While the regulations explain that “the Recent Graduates Program is intended to be a program for people seeking entry-level jobs who lack experience to compete,” these would be two pay grades below the hiring level for a substantial number of recent graduates, at both the master’s and PhD levels, in both STEM and non-STEM fields. This is especially true for graduates with prior work experience. The Pathways programs must be able to attract top graduate students in all fields.

The provisions related to Recent Graduates pay grade should be expanded to allow hires at the GS-11/12 levels for master’s recipients with prior work experience and for PhD graduates in all fields.

2. Standards for eligible students and education programs lack precise definitions. There are three areas where this is most evident:

  • All 3 programs, even PMF, would include graduates of “certificate” programs, without a definition or minimum program length specified.
  • The regulations use terms for educational program and degree level, such as “advanced degree” and “post-graduate”, which are no longer used by the Department of Education and do not have standard definitions.
  • The Internship program includes those who are merely “accepted”, not solely enrolled students.

A strength of the programs is that they are focused on a vital target group. To prevent abuse, participants and programs should be clearly identified. The final regulations should include clear, precise definitions of eligible student populations and qualifying educational programs, using only currently-used terms and widely accepted definitions.

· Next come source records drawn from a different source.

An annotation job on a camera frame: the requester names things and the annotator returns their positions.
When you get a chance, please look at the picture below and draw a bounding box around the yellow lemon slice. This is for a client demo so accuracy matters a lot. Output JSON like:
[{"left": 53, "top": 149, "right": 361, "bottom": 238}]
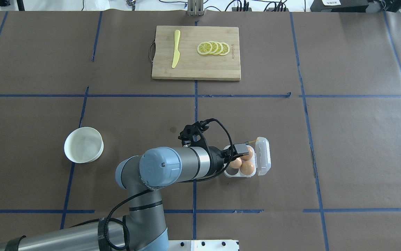
[
  {"left": 196, "top": 42, "right": 213, "bottom": 55},
  {"left": 208, "top": 41, "right": 219, "bottom": 54},
  {"left": 219, "top": 43, "right": 230, "bottom": 56},
  {"left": 213, "top": 42, "right": 223, "bottom": 55}
]

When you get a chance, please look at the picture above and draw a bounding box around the yellow plastic knife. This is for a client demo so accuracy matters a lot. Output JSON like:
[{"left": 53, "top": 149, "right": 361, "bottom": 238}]
[{"left": 171, "top": 30, "right": 181, "bottom": 69}]

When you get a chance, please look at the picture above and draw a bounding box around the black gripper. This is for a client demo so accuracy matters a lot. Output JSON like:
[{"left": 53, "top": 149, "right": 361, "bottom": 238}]
[{"left": 229, "top": 144, "right": 248, "bottom": 161}]

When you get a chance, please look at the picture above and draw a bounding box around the white round bowl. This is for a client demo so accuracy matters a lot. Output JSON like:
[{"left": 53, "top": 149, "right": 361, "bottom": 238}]
[{"left": 63, "top": 127, "right": 104, "bottom": 163}]

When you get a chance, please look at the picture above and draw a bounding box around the brown egg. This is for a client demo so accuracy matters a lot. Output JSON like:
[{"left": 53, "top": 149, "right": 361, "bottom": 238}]
[
  {"left": 239, "top": 161, "right": 255, "bottom": 175},
  {"left": 229, "top": 158, "right": 243, "bottom": 169},
  {"left": 241, "top": 145, "right": 254, "bottom": 161}
]

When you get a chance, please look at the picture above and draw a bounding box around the clear plastic egg box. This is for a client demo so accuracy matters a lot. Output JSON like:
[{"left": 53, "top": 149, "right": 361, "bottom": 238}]
[{"left": 224, "top": 137, "right": 272, "bottom": 178}]

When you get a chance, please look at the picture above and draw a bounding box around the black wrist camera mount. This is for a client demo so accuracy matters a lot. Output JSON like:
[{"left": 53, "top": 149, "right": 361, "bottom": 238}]
[{"left": 178, "top": 120, "right": 210, "bottom": 152}]

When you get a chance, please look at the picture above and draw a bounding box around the aluminium frame post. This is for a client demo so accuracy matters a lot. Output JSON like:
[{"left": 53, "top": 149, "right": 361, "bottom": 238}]
[{"left": 187, "top": 0, "right": 205, "bottom": 16}]

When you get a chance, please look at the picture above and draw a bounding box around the black box on table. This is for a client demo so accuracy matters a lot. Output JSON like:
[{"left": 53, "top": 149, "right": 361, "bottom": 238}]
[{"left": 310, "top": 0, "right": 369, "bottom": 13}]

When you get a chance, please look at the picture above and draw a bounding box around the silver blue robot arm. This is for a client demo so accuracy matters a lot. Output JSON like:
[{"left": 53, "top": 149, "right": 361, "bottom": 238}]
[{"left": 0, "top": 144, "right": 249, "bottom": 251}]

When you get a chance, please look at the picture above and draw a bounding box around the wooden cutting board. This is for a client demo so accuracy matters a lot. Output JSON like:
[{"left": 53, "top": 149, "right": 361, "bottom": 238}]
[{"left": 152, "top": 25, "right": 241, "bottom": 81}]

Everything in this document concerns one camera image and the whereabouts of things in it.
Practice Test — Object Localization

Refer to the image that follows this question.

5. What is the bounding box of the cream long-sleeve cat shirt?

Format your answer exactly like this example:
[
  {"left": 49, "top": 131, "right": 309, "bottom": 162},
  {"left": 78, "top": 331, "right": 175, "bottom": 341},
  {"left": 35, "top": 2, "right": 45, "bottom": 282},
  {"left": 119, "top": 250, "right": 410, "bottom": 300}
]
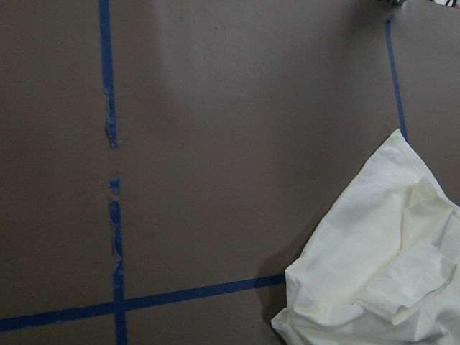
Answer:
[{"left": 271, "top": 131, "right": 459, "bottom": 344}]

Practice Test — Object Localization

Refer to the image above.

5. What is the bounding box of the worn vertical blue tape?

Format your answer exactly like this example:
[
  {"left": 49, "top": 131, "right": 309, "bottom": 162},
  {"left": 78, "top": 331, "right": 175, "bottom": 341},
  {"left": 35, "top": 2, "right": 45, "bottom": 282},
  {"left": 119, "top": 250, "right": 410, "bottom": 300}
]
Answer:
[{"left": 98, "top": 1, "right": 128, "bottom": 344}]

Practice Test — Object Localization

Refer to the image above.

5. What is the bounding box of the thin blue tape line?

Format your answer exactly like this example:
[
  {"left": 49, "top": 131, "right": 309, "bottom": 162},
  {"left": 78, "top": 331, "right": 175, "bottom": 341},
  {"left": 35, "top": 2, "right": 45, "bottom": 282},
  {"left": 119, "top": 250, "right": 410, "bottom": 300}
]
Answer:
[{"left": 385, "top": 17, "right": 409, "bottom": 142}]

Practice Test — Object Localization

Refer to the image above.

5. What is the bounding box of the horizontal blue tape strip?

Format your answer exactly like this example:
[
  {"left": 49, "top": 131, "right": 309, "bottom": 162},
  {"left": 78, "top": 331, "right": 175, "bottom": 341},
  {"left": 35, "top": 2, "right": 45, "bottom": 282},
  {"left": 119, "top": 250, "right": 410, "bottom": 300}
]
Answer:
[{"left": 1, "top": 275, "right": 285, "bottom": 332}]

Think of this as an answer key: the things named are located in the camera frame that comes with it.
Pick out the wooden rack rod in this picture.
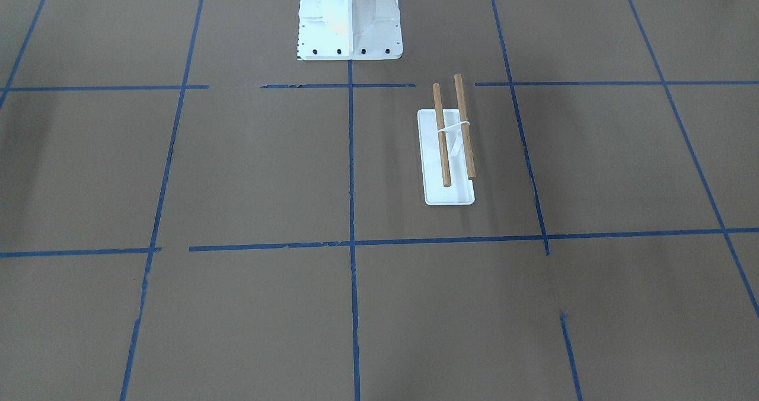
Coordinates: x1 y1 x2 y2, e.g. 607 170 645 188
432 82 452 187
454 73 477 180

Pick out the white towel rack base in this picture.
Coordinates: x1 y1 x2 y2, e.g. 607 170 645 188
417 109 476 206

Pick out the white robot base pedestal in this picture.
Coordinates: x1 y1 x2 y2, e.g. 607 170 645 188
296 0 404 61

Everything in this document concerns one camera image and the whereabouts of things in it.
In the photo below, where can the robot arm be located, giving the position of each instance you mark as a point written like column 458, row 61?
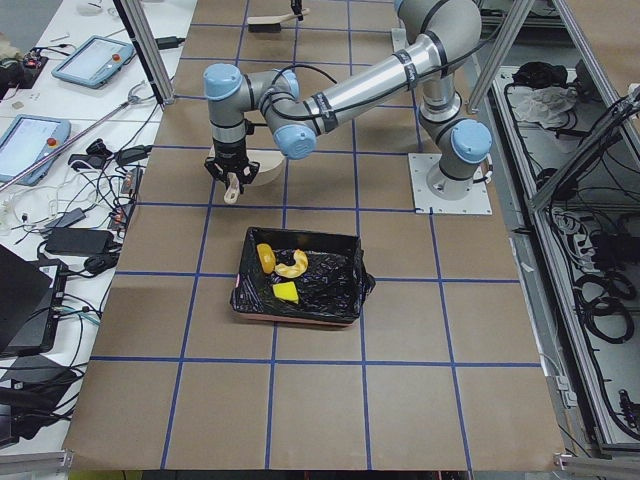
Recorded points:
column 440, row 36

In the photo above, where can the toy croissant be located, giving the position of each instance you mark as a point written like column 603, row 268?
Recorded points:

There are also a number of critical aspects of the Pathways Programs that the regulations appropriately do not address, such as recruiting, selection, assessment, implementation, and data collection. Policies for these matters should be left to the sub-regulatory/guidance level.

D. Submitting comments on the proposed regulations

OPM is accepting Public Comments during a 60-day period that ends Tuesday, October 4.

To make it easier for the public to comment, OPM has created a direct link to the Regulations.gov page: www.regulations.gov/#!documentDetail;D=OPM-2011-0033-0001

Comments can be e-mailed to [email protected], or submitted by mail or fax. Details are posted at www.opm.gov/HiringReform/Pathways/.